Шэрон широко раскрыла глаза.
— Что вы имеете в виду? Вы же все время были на моей стороне.
— Я сказал, забудь об этом. Приняв решение, губернатор лично позвонила старику. Сказала, что мы нарочно раздуваем сенсацию для увеличения продаж. Что она тоже не одобряет смертную казнь, но у нее нет права вмешиваться в приговор суда без дополнительных фактов. Что, если мы хотим развернуть кампанию по изменению Конституции, это наше право и она поможет в каждом нашем шаге, но давить на нее в одном конкретном случае — это попытка произвольно применять правосудие. В конце концов, старик с ней согласился.
Шэрон почувствовала, что желудок сжался в комок, словно ее ударили. На секунду ей показалось, что ее вырвет. Плотно сжав губы, она постаралась подавить внезапный спазм в горле. Редактор внимательно посмотрел на нее.
— Что с тобой, Шэрон? Ты побледнела.
Ей удалось избавиться от тошнотворного привкуса во рту.
— Все нормально.
— Я могу отправить кого-нибудь другого для освещения завтрашнего собрания. Тебе лучше отдохнуть несколько дней.
— Нет. — Законодательное собрание Массачусетса обсуждало вопрос о запрете в штате смертной казни. Она собиралась быть там.

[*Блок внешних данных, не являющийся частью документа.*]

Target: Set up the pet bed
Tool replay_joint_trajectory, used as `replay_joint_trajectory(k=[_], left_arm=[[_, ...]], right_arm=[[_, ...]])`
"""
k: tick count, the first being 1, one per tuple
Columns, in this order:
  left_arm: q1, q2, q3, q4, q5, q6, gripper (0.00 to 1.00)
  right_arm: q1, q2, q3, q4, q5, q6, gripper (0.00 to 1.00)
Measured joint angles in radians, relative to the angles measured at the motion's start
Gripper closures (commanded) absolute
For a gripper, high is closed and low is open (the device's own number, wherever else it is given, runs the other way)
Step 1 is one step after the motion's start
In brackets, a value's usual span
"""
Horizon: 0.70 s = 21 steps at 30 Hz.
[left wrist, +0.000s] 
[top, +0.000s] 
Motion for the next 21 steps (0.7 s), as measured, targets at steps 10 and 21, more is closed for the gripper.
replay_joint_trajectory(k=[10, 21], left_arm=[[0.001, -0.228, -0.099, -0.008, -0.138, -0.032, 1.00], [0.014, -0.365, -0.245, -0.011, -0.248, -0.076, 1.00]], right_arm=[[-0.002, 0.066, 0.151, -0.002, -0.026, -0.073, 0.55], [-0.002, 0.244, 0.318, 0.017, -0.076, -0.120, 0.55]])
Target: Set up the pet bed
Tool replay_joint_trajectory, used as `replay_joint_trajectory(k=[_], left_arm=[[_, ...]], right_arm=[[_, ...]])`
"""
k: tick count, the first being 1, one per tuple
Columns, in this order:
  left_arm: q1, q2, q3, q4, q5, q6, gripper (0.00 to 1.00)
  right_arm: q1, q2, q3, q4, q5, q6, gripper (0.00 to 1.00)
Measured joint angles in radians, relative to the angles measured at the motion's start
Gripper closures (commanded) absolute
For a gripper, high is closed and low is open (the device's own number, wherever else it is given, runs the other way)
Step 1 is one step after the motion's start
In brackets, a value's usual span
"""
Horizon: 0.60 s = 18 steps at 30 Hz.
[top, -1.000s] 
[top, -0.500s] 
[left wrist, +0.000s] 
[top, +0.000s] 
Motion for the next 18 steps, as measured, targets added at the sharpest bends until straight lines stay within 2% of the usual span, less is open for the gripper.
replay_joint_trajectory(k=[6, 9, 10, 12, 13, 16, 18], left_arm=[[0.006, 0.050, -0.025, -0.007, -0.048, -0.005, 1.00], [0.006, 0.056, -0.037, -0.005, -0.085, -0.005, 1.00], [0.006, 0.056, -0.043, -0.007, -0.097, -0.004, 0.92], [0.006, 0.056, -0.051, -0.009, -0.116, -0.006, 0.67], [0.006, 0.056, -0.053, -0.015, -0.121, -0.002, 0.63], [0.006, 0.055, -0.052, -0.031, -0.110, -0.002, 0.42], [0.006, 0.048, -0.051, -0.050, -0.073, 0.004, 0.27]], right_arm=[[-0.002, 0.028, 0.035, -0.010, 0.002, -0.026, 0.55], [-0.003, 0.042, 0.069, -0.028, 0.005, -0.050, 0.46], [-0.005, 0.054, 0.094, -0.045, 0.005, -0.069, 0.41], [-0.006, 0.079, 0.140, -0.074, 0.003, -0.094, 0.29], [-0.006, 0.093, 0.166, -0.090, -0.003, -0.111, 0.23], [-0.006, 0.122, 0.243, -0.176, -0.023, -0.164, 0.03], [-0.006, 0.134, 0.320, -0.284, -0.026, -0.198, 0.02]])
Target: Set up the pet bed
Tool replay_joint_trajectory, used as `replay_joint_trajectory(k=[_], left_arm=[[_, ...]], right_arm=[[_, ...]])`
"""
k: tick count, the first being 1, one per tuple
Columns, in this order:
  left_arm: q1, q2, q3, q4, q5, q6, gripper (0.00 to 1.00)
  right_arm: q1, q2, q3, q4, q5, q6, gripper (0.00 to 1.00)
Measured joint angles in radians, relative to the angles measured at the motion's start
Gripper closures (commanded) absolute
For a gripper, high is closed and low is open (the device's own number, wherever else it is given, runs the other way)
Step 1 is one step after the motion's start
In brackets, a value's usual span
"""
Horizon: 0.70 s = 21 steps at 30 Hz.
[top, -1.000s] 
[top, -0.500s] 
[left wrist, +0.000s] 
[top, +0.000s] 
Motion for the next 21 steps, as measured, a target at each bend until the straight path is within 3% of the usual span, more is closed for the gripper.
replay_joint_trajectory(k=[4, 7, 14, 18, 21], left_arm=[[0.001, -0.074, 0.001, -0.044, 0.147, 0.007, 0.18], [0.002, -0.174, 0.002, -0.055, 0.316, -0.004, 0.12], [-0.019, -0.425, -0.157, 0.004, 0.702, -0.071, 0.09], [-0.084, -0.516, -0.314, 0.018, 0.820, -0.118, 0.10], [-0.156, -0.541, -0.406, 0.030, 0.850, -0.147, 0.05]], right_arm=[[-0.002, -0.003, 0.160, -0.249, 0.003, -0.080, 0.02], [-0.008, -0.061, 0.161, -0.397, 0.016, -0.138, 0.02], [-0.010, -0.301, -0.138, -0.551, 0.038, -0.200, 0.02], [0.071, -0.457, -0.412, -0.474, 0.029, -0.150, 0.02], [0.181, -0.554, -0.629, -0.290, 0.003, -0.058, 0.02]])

— Как хочешь. Сдай статью и иди домой. — И сочувственно добавил: — Мне жаль, Шэрон. Чтобы принять поправку к Конституции, потребуются годы, а если губернатор Грин первой запретит смертный приговор, волна подобных отмен пройдет по всей стране. И я понимаю ее позицию.
— Я понимаю, что легализованное убийство теперь фактически нельзя опротестовать. — Не дожидаясь ответа, она резко встала и вышла.
Подойдя к своему столу, открыла молнию на большой сумке и вынула из отделения для бумаг свернутые отпечатанные страницы со статьей, над которой работала большую часть ночи.